Collaborating with Carlos Cruchaga and Oscar Harari, both also at WashU, Karch’s group started with skin fibroblasts donated by a R406W tau carrier who receives care at the Knight Alzheimer’s Disease Research Center. The researchers de-differentiated her fibroblasts into induced pluripotent stem cells, then used CRISPR to correct the tau gene back to wild-type in some of those cells. Next they converted the wild-type and R406W iPSCs into cortical neurons and used RNA-Seq to look for transcriptional differences (Jiang et al., 2018).
The scientists found that expression of 328 genes differed between wild-type and R406W-tau-induced neurons. Which of those explain neurodegeneration in an older adult with FTD? Since iPSCs have been genetically “deprogrammed” back to an early embryonic state, some expression changes in neurons derived from iPSCs might reflect developmental rather than neurodegenerative states.
To address this problem, Karch’s team combined differential expression analysis of the iPSC-derived neurons with similar analyses of human tissue from the insular and parietal cortices of healthy controls and from people with the R406W mutation. This process identified 61 genes that are differentially expressed in both iPSCs and disease brain (see image above). Because the cell lines are isogenic, these expression differences are likely driven directly by the tau mutation.
What do the 61 do? Functional annotation analysis predicted that half of this cadre interacts with tau. Pathway analysis highlighted many genes related to calcium-dependent synaptic function and GABAergic signaling. The GABA-associated genes SNAP-25 and SYT1 emerged as hubs of an interaction network (see image below).
“Our data indicated that even though our [iPSC-derived] cells may still be ‘young,’ essentially patterning like developing fetal cells, tau mutations are sufficient to induce changes that are detectable in an older brain,” said Karch.
Dysfunctional Network? The R406W mutation in tau alters expression of a network of genes linked to calcium signaling and GABAergic transmission. [Courtesy of Jiang et al., Translational Psychiatry 2018.]
Knowing this, the researchers wondered what other changes the R406W variant might evoke. Sidhartha Mahali, a postdoc in Karch’s lab, noticed a curious phenotype when he grew iPSC-derived neurons in two-dimensional cell cultures. LAMP1-positive vesicles, aka lysosomes, spread much farther from the soma of R406W-tau neurons than they did from wild-type soma. This distribution might change how lysosomes function, said Karch. Other groups had shown that the farther lysosomes are from the nucleus, the weaker their capacity for degrading protein (Yap et al., 2018). Indeed, Mahali found that lysosomes in R406W-tau neurons were less acidic. They ramped up expression of proteolytic enzymes, yet had no appetite for degrading protein. The uptick in proteases seems to be an attempt to compensate for poor proteolysis, said Karch.
And how does tau fit in? In LA, Mahali reported that in R406W-tau neurons, both total tau and p231-tau accumulated in LAMP1-positive lysosomes. He was also able to recapitulate the lysosomal distribution phenotype and the tau co-localization when he generated neurons from iPSCs containing either the P301L or IVS10+16 tau mutations. All told, the data suggest that tau mutations somehow lead to a redistribution of lysosomes in the cell that may cause them to malfunction.
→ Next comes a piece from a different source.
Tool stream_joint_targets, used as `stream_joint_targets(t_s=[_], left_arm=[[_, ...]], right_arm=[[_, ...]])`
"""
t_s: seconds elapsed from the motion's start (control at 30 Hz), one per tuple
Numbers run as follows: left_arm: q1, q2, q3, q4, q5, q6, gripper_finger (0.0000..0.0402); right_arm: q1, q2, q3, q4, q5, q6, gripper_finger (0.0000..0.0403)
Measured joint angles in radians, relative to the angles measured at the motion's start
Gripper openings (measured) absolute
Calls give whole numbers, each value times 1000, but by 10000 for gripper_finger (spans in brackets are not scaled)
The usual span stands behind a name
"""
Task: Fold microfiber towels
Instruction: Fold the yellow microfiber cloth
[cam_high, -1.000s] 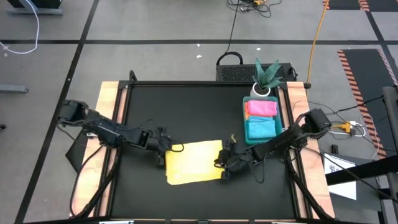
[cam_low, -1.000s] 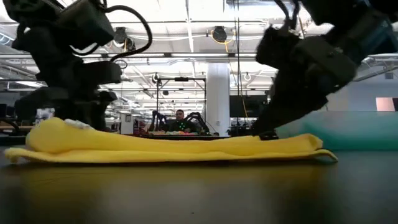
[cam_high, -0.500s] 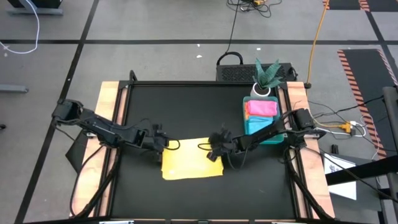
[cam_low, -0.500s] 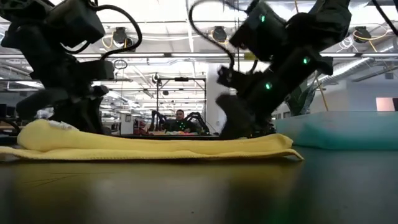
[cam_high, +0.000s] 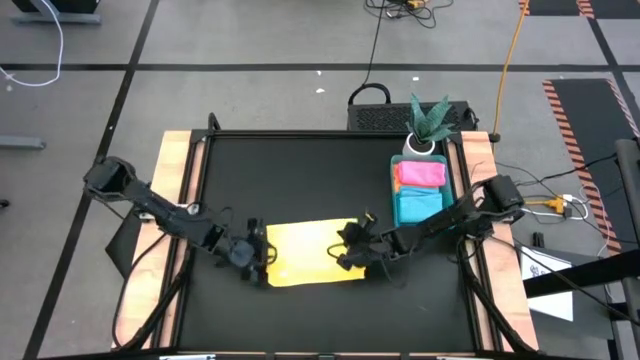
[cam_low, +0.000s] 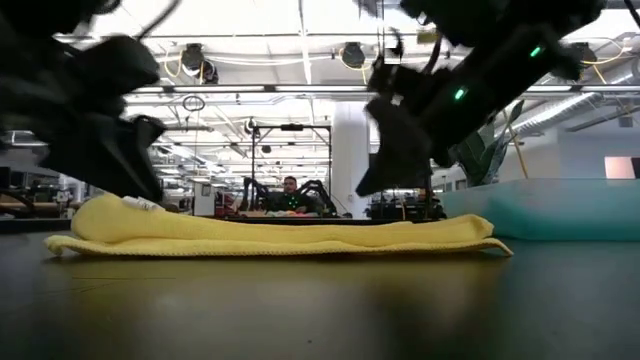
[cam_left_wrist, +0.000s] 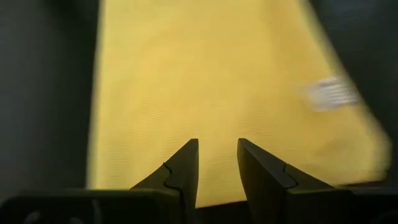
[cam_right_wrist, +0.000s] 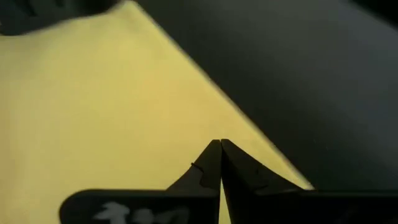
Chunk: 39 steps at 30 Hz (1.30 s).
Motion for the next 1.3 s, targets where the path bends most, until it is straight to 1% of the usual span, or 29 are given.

The talk sparked a lively discussion. Some wanted to know whether degradation of tau itself was affected by the lysosomal shift, and if there were any functional changes to the neurons. Karch has no data yet. She plans to use SILK isotope labelling to quantify tau production and clearance rates, and also plans to test if the mutations and the lysosome dysregulation affect neuronal excitability.
Others asked whether tau accumulates in lysosomes because the organelles clear too little of it, or if lysosomes malfunction because of the tau mutation. “That’s a great question,” said Karch. “We know tau gets degraded through several mechanisms in the cell, including through autophagy. However, whether mutant tau triggers degradative dysfunction remains uncertain.”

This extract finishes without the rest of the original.